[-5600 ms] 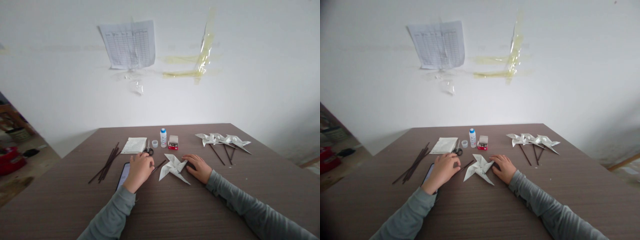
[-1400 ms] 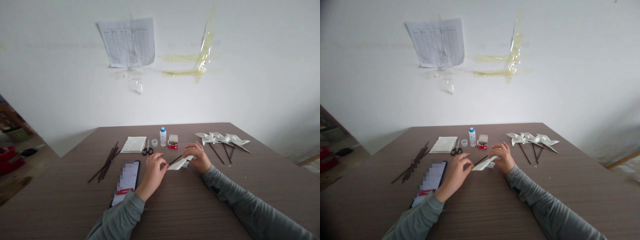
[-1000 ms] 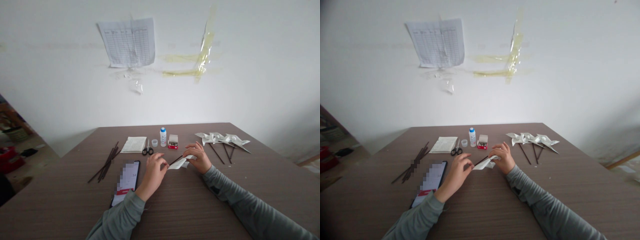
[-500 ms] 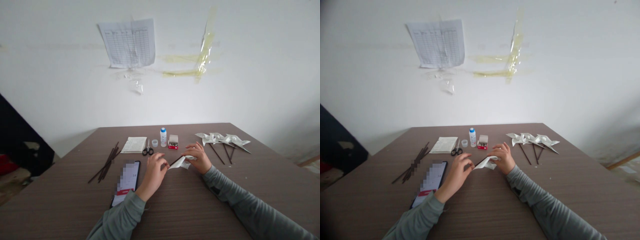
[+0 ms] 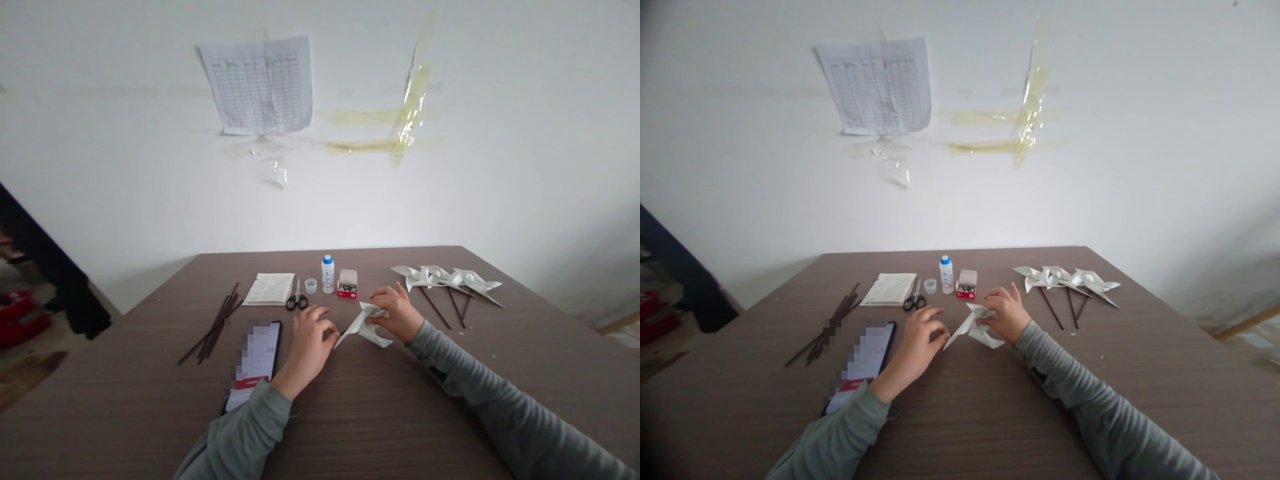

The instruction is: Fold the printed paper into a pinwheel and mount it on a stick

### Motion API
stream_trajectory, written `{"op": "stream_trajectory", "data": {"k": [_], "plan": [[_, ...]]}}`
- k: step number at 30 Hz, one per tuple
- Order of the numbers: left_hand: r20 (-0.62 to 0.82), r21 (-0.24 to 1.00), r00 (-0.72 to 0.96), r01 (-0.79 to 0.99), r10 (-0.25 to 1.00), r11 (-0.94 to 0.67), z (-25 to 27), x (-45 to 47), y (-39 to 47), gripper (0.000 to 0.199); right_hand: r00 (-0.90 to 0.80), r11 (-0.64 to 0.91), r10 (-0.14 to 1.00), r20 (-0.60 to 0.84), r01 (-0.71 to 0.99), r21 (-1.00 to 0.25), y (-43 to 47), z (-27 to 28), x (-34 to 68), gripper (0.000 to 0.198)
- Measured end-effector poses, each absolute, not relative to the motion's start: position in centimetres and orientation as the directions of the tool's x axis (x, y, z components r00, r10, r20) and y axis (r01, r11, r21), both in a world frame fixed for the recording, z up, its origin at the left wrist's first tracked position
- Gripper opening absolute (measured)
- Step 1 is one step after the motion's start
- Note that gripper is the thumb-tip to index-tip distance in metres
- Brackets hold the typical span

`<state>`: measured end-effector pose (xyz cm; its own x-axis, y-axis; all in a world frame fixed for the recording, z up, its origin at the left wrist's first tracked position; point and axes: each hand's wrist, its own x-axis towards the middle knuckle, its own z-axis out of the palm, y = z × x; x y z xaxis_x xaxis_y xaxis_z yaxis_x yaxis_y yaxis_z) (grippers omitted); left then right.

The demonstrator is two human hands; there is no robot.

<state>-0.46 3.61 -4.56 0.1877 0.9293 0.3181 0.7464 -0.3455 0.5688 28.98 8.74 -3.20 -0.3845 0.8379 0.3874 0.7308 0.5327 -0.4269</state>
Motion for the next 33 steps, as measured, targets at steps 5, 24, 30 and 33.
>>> {"op": "stream_trajectory", "data": {"k": [5,24,30,33], "plan": [[0.273,0.563,0.175,0.769,0.946,-0.304,-5.0,-0.6,3.9,0.023,-0.425,0.494,0.87,0.252,0.748,-0.444,9.4,-2.6,28.3,0.016],[0.227,0.583,0.143,0.772,0.963,-0.252,-6.1,-0.1,4.3,0.026,-0.439,0.46,0.886,0.148,0.797,-0.392,10.8,-3.7,27.3,0.026],[0.226,0.597,0.136,0.763,0.964,-0.248,-6.1,-0.2,4.4,0.025,-0.43,0.442,0.895,0.117,0.821,-0.362,10.4,-3.0,27.1,0.018],[0.236,0.605,0.133,0.755,0.963,-0.253,-6.1,-0.3,4.5,0.024,-0.4,0.39,0.916,0.046,0.853,-0.346,10.5,-2.4,26.7,0.013]]}}
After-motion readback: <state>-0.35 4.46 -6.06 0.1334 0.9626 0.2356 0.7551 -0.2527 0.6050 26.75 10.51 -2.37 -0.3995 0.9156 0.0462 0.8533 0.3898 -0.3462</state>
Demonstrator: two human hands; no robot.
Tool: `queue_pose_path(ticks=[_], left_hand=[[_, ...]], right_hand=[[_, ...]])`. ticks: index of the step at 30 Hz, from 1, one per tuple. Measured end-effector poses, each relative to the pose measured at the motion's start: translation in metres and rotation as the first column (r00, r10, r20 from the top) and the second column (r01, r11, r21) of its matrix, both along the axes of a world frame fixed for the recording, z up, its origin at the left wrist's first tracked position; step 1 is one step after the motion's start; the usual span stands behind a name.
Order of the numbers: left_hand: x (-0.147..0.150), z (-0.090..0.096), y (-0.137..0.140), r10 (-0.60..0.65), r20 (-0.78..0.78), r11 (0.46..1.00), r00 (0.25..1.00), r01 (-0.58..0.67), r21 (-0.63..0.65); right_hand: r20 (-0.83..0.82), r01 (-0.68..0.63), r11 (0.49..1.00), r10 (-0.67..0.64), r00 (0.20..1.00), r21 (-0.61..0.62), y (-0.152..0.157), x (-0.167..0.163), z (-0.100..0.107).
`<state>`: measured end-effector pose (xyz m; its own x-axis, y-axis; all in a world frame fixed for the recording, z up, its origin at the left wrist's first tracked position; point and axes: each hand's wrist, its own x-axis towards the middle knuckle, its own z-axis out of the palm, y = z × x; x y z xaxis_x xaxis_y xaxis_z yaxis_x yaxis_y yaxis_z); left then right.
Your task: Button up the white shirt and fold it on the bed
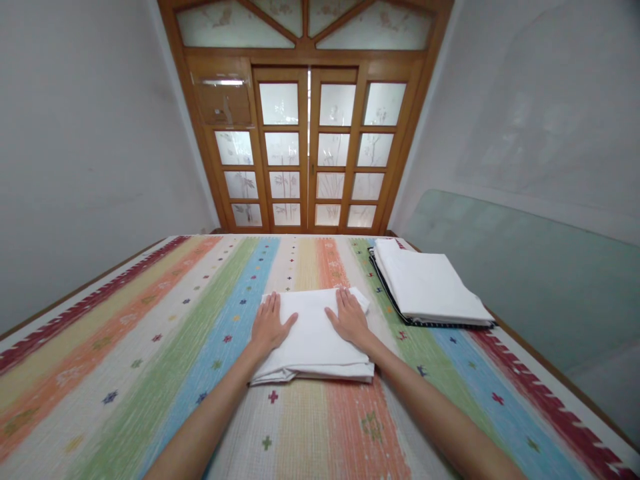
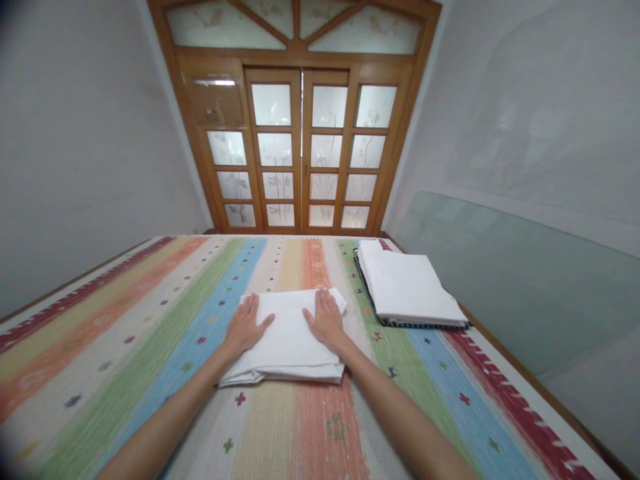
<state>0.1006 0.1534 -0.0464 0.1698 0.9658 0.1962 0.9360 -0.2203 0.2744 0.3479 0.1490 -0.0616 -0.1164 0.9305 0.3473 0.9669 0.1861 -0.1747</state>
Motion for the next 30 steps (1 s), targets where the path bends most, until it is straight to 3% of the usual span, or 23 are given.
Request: queue_pose_path(ticks=[4,7,11,13,16,20,30], left_hand=[[0.003,0.007,0.001,0.042,-0.012,0.998,0.999,-0.043,-0.038],[0.004,0.009,0.004,0.067,-0.003,0.998,0.998,-0.067,-0.013],[-0.009,0.012,0.019,0.055,0.139,0.997,0.989,-0.062,0.044],[-0.024,0.016,0.032,0.07,0.232,0.995,0.97,-0.085,0.054],[-0.052,0.025,0.05,0.048,0.266,0.998,0.963,-0.056,0.023],[-0.079,0.032,0.065,-0.108,0.278,0.992,0.954,0.123,-0.037],[-0.083,0.015,0.082,-0.217,0.309,0.976,0.926,0.195,0.1]], right_hand=[[0.037,-0.052,0.997,0.054,0.998,-0.054,-0.012,0.002,0.006],[0.067,-0.174,0.977,0.183,0.981,-0.121,-0.031,0.003,0.013],[0.029,-0.457,0.861,0.474,0.88,-0.223,-0.066,0.004,0.025],[-0.008,-0.541,0.801,0.558,0.83,-0.255,-0.083,0.006,0.031],[-0.058,-0.584,0.759,0.595,0.802,-0.288,-0.1,0.009,0.039],[-0.094,-0.621,0.723,0.626,0.774,-0.304,-0.106,0.014,0.041],[-0.097,-0.658,0.7,0.661,0.744,-0.276,-0.105,0.017,0.035]])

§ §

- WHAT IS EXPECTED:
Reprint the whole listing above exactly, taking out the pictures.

- ANSWER TO THIS PROBLEM:
[-5600 ms] 
[-1400 ms] 
[-1000 ms] 
[-500 ms] 
[+0 ms] 

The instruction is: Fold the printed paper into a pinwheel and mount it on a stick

### Motion API
stream_trajectory, written `{"op": "stream_trajectory", "data": {"k": [_], "plan": [[_, ...]]}}`
- k: step number at 30 Hz, one per tuple
- Order of the numbers: left_hand: r20 (-0.62 to 0.82), r21 (-0.24 to 1.00), r00 (-0.72 to 0.96), r01 (-0.79 to 0.99), r10 (-0.25 to 1.00), r11 (-0.94 to 0.67), z (-25 to 27), x (-45 to 47), y (-39 to 47), gripper (0.000 to 0.199); right_hand: r00 (-0.90 to 0.80), r11 (-0.64 to 0.91), r10 (-0.14 to 1.00), r20 (-0.60 to 0.84), r01 (-0.71 to 0.99), r21 (-1.00 to 0.25), y (-43 to 47), z (-27 to 28), x (-34 to 68), gripper (0.000 to 0.198)
- Measured end-effector poses, each absolute, not relative to the motion's start: position in centimetres and orientation as the directions of the tool's x axis (x, y, z components r00, r10, r20) and y axis (r01, r11, r21), both in a world frame fixed for the recording, z up, its origin at the left wrist's first tracked position
- Gripper opening absolute (measured)
- Step 1 is one step after the motion's start
- Note that gripper is the thumb-tip to index-tip distance in metres
- Brackets hold the typical span

`<state>`: measured end-effector pose (xyz cm; its own x-axis, y-axis; all in a world frame fixed for the recording, z up, its origin at the left wrist's first tracked position; point and axes: each hand's wrist, its own x-axis towards the middle knuckle, its own z-axis out of the palm, y = z × x; x y z xaxis_x xaxis_y xaxis_z yaxis_x yaxis_y yaxis_z) (grippers omitted); left then right.

The demonstrator is two human hands; there is no robot.

<state>-0.46 3.61 -4.56 0.1877 0.9293 0.3181 0.7464 -0.3455 0.5688 28.98 8.74 -3.20 -0.3845 0.8379 0.3874 0.7308 0.5327 -0.4269</state>
Motion for the next 33 steps, as measured, targets at steps 5, 24, 30 and 33.
>>> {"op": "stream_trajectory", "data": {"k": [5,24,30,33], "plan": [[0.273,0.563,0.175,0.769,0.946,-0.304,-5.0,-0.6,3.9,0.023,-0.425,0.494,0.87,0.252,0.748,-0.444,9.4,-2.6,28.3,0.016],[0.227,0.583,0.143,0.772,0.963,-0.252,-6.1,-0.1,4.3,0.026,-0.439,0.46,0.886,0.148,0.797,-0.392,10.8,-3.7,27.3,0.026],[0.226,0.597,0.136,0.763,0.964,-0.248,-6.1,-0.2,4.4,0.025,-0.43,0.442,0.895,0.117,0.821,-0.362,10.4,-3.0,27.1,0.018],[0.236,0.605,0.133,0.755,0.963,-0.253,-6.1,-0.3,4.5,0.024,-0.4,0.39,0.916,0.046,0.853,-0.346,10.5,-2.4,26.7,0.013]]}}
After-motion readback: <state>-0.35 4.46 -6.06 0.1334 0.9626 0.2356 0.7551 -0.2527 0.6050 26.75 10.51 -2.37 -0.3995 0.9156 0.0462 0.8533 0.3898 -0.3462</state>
Demonstrator: two human hands; no robot.
Tool: `queue_pose_path(ticks=[_], left_hand=[[_, ...]], right_hand=[[_, ...]])`. ticks: index of the step at 30 Hz, from 1, one per tuple. Measured end-effector poses, each relative to the pose measured at the motion's start: translation in metres and rotation as the first column (r00, r10, r20 from the top) and the second column (r01, r11, r21) of its matrix, both along the axes of a world frame fixed for the recording, z up, its origin at the left wrist's first tracked position; step 1 is one step after the motion's start; the usual span stands behind a name.
Order of the numbers: left_hand: x (-0.147..0.150), z (-0.090..0.096), y (-0.137..0.140), r10 (-0.60..0.65), r20 (-0.78..0.78), r11 (0.46..1.00), r00 (0.25..1.00), r01 (-0.58..0.67), r21 (-0.63..0.65); right_hand: r20 (-0.83..0.82), r01 (-0.68..0.63), r11 (0.49..1.00), r10 (-0.67..0.64), r00 (0.20..1.00), r21 (-0.61..0.62), y (-0.152..0.157), x (-0.167..0.163), z (-0.100..0.107).
`<state>`: measured end-effector pose (xyz m; its own x-axis, y-axis; all in a world frame fixed for the recording, z up, its origin at the left wrist's first tracked position; point and axes: each hand's wrist, its own x-axis towards the middle knuckle, its own z-axis out of the palm, y = z × x; x y z xaxis_x xaxis_y xaxis_z yaxis_x yaxis_y yaxis_z); left then right.
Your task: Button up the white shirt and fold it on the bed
<state>0.1006 0.1534 -0.0464 0.1698 0.9658 0.1962 0.9360 -0.2203 0.2744 0.3479 0.1490 -0.0616 -0.1164 0.9305 0.3473 0.9669 0.1861 -0.1747</state>
Motion for the next 30 steps (1 s), targets where the path bends most, until it is straight to 3% of the usual span, or 23 are given.
Request: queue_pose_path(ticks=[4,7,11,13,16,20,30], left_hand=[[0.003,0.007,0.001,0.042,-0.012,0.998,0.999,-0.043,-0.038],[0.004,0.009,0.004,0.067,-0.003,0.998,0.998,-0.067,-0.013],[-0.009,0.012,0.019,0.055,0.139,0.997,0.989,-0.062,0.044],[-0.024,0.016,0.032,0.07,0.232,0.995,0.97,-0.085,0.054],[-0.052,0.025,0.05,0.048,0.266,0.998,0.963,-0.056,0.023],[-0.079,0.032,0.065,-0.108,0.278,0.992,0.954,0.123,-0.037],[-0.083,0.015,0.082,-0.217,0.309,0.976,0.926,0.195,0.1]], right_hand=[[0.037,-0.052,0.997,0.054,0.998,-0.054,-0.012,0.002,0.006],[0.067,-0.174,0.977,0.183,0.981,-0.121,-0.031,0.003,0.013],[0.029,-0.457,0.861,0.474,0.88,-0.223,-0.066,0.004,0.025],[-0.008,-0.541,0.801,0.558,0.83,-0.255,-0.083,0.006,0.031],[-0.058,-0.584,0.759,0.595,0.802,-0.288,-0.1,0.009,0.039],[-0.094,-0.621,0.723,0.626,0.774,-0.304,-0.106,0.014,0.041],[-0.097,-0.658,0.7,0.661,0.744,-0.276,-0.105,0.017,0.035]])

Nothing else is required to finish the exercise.